问题
What would be the fastest and more robust (in terms of uniqueness) way for implementing a method like
public abstract String hash(String[] values);
The values[]
array has 100 to 1,000 members, each of a which with few dozen characters, and the method needs to be run about 10,000 times/sec on a different values[]
array each time.
Should a long string be build using a StringBuilder
buffer and then a hash method invoked on the buffer contents, or is it better to keep invoking the hash method for each string from values[]
?
Obviously a hash of at least 64 bits is needed (e.g., MD5) to avoid collisions, but is there anything simpler and faster that could be done, at the same quality?
For example, what about
public String hash(String[] values)
{
long result = 0;
for (String v:values)
{
result += v.hashCode();
}
return String.valueOf(result);
}
回答1:
Definitely don't use plain addition due to its linearity properties, but you can modify your code just slightly to achieve very good dispersion.
public String hash(String[] values) {
long result = 17;
for (String v:values) result = 37*result + v.hashCode();
return String.valueOf(result);
}
回答2:
It doesn't provide a 64 bit hash, but given the title of the question it's probably worth mentioning that since Java 1.7 there is java.util.Objects#hash(Object...).
回答3:
You should watch out for creating weaknesses when combining methods. (The java hash function and your own). I did a little research on cascaded ciphers, and this is an example of it. (the addition might interfere with the internals of hashCode().
The internals of hashCode() look like this:
for (int i = 0; i < len; i++) {
h = 31*h + val[off++];
}
so adding numbers together will cause the last characters of all strings in the array to just be added, which doesn't lower the randomness (this is already bad enough for a hash function).
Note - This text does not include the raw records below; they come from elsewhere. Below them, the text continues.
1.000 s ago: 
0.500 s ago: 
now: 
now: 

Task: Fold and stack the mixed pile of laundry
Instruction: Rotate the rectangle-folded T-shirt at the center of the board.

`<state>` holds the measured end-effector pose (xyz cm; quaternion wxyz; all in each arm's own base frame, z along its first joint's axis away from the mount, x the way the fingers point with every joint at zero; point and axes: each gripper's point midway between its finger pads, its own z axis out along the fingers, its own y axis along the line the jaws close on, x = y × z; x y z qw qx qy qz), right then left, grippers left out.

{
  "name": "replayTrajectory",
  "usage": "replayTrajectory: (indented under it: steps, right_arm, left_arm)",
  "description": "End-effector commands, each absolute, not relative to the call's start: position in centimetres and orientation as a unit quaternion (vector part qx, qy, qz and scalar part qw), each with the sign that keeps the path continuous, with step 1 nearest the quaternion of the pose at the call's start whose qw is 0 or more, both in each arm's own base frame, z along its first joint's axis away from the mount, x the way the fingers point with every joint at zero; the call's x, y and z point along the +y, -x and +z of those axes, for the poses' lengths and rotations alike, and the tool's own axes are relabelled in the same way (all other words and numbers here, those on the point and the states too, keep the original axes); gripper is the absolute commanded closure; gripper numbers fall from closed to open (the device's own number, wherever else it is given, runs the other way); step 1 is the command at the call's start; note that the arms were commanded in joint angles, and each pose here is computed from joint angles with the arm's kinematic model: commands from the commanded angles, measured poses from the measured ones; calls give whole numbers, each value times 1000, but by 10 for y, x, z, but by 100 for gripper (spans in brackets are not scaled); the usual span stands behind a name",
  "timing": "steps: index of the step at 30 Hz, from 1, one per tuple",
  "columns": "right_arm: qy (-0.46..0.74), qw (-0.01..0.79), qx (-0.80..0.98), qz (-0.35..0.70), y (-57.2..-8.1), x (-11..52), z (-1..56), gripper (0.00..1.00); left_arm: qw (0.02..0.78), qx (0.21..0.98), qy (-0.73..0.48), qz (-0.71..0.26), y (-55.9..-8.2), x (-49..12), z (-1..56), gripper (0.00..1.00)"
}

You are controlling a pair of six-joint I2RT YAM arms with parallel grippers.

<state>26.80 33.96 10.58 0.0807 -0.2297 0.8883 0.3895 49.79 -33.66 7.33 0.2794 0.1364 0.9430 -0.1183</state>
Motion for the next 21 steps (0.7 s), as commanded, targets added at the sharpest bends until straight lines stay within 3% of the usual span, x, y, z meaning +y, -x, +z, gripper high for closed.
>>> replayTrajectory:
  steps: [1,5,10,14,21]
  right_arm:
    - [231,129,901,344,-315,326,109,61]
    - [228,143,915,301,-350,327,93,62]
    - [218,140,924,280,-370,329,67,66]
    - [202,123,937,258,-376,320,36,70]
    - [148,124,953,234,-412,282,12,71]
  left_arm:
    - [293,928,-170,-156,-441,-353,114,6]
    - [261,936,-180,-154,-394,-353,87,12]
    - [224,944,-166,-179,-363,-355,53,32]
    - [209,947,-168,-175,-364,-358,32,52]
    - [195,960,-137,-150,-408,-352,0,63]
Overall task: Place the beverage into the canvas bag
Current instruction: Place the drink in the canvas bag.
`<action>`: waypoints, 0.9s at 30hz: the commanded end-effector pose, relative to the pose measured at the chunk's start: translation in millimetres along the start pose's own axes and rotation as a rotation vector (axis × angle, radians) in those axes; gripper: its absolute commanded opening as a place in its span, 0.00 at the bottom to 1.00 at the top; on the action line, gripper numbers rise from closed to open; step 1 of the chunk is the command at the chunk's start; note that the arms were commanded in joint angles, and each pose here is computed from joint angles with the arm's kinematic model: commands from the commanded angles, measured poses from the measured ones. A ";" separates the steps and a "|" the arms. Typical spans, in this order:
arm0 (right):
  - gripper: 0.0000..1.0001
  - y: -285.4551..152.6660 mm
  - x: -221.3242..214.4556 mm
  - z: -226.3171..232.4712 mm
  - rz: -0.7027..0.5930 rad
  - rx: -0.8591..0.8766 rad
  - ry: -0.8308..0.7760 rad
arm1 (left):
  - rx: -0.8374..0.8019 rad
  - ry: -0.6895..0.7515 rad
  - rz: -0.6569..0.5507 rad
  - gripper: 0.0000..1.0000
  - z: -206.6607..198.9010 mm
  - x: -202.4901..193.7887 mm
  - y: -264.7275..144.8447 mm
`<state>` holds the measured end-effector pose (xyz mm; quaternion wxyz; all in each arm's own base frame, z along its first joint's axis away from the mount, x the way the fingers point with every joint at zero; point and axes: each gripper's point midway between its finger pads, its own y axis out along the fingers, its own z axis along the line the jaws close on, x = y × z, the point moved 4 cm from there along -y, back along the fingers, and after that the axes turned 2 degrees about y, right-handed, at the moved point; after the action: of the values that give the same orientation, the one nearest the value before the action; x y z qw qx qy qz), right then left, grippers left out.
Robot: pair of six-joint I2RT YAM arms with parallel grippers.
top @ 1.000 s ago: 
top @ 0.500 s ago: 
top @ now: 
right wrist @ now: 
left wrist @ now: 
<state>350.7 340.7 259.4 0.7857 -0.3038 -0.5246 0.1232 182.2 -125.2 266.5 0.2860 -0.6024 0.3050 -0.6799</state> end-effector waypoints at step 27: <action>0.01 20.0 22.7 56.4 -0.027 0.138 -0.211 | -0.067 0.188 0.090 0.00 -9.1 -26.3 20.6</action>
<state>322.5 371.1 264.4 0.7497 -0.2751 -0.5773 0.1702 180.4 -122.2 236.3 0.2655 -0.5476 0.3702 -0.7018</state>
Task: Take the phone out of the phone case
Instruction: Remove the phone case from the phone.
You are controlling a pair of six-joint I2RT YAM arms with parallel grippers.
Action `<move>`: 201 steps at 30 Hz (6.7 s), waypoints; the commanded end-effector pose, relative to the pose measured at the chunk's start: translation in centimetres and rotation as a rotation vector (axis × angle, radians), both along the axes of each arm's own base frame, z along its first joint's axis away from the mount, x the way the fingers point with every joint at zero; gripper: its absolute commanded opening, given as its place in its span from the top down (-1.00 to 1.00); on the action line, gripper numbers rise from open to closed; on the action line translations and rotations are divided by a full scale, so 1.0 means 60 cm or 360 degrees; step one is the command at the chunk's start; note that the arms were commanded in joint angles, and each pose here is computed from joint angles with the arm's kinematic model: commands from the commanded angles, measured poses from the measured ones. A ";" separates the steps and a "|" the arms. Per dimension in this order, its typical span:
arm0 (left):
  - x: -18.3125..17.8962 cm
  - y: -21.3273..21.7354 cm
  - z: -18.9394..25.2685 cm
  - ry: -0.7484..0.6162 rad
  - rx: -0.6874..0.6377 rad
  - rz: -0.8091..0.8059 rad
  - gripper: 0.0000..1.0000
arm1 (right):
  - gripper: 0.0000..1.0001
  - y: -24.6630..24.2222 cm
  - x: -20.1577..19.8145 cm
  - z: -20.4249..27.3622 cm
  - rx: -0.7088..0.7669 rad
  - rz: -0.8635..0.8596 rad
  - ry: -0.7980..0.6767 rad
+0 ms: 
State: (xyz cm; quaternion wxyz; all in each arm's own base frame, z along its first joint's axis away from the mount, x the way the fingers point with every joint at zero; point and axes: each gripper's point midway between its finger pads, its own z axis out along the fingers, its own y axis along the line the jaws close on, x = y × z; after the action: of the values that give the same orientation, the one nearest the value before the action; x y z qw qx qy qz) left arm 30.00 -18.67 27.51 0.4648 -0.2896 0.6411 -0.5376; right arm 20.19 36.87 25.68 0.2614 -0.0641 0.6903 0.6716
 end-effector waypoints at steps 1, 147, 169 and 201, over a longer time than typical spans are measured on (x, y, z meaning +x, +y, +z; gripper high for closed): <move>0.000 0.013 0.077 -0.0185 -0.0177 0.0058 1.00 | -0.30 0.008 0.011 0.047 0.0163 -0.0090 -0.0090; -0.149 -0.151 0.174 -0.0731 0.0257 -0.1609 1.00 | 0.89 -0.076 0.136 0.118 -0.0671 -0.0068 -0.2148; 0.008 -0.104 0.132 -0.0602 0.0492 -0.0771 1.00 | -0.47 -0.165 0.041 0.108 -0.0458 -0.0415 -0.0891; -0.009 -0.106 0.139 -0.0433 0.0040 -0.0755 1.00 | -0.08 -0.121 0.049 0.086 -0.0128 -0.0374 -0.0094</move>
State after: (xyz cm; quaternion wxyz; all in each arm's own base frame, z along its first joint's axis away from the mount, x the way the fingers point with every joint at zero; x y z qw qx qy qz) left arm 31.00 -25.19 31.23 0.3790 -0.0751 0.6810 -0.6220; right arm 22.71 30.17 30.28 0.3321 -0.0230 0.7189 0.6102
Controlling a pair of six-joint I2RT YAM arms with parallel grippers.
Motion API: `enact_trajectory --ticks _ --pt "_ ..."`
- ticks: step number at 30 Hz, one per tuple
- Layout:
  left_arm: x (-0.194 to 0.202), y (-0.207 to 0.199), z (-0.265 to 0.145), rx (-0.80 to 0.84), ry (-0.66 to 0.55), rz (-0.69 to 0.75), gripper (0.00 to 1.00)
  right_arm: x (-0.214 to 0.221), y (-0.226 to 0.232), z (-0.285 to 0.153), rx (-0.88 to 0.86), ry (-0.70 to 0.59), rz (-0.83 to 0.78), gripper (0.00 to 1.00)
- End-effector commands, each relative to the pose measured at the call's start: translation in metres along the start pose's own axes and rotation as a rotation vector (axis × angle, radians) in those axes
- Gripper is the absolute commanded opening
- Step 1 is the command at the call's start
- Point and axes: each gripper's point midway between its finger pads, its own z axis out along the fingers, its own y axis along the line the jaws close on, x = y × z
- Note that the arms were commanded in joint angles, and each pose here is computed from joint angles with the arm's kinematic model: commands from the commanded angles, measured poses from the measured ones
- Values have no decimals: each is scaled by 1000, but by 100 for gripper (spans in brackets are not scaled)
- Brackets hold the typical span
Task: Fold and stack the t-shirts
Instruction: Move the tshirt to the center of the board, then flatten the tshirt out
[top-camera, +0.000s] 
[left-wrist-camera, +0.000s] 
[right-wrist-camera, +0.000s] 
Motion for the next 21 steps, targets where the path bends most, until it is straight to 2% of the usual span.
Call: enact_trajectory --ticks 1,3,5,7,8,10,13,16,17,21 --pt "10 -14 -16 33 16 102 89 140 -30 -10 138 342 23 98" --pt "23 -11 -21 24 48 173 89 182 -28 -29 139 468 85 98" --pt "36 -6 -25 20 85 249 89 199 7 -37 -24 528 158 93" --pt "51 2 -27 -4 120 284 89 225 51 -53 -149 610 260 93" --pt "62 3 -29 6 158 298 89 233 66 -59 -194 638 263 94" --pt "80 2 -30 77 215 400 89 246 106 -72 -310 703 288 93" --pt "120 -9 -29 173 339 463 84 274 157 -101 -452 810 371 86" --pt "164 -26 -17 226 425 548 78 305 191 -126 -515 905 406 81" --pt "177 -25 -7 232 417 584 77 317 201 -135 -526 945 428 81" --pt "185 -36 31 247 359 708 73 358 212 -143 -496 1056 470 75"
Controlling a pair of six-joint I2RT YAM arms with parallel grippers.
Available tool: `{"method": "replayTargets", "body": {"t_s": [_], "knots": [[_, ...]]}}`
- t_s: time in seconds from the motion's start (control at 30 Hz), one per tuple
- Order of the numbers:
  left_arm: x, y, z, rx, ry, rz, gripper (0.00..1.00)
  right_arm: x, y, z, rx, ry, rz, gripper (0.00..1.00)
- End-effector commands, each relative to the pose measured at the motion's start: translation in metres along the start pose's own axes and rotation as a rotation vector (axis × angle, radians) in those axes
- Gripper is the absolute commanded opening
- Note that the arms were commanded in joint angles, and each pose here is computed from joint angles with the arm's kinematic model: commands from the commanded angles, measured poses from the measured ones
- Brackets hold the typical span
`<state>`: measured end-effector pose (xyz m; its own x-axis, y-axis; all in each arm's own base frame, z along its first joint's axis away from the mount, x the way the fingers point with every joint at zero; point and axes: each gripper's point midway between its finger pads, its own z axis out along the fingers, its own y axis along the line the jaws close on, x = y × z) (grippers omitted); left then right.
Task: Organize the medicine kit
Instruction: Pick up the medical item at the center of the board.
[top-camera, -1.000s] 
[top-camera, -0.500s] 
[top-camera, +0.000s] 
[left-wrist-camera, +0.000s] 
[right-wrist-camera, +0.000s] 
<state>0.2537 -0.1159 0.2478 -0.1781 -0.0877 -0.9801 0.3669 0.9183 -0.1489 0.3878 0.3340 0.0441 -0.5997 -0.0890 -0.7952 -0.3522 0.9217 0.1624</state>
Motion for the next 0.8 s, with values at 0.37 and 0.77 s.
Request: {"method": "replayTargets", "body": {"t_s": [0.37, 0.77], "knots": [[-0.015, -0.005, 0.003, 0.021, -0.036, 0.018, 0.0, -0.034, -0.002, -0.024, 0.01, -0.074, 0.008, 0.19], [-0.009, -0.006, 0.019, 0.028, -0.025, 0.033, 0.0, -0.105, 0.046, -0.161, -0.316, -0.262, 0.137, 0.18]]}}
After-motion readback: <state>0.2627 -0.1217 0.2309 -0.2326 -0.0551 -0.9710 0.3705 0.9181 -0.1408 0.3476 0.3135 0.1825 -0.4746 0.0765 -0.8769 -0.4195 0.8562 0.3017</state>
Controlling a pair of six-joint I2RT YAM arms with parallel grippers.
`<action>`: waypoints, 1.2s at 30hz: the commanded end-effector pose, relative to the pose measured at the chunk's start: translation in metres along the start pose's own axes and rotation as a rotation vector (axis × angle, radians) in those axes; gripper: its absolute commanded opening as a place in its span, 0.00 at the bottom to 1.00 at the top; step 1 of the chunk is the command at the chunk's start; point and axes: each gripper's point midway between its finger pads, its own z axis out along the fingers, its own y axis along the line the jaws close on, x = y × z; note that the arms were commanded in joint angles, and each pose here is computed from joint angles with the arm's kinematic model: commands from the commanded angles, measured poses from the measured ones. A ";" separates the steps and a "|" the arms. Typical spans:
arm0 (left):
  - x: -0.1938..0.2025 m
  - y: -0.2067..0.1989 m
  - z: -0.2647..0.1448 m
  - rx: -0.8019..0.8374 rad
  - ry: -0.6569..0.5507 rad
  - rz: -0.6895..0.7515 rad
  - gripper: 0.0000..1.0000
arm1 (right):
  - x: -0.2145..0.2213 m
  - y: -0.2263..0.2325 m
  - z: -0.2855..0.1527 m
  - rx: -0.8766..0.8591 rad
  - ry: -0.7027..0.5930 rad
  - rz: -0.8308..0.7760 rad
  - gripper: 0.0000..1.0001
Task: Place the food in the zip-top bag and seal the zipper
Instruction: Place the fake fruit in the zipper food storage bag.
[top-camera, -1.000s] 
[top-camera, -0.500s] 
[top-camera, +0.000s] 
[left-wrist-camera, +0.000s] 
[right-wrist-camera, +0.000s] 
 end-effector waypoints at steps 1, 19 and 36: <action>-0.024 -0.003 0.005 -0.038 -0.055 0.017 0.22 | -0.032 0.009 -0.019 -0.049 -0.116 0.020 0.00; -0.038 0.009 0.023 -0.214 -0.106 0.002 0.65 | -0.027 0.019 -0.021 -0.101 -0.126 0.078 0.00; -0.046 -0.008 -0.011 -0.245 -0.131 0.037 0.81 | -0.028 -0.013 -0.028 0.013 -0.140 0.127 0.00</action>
If you want real pseudorandomness, take a look at the FNV hash algorithm. It is the fastest hash algorithm out there that is especially designed for use in HashMaps.
It goes like this:
long hash = 0xCBF29CE484222325L;
for(String s : strings)
{
hash ^= s.hashCode();
hash *= 0x100000001B3L;
}
^ This is not the actual implementation of FNV as it takes ints as input instead of bytes, but I think it works just as well.
回答4:
Here is the simple implementation using Objects class available from Java 7.
@Override
public int hashCode()
{
return Objects.hash(this.variable1, this.variable2);
}
回答5:
First, hash code is typically numeric, e.g. int
. Moreover your version of hash function create int and then makes its string representation that IMHO does not have any sense.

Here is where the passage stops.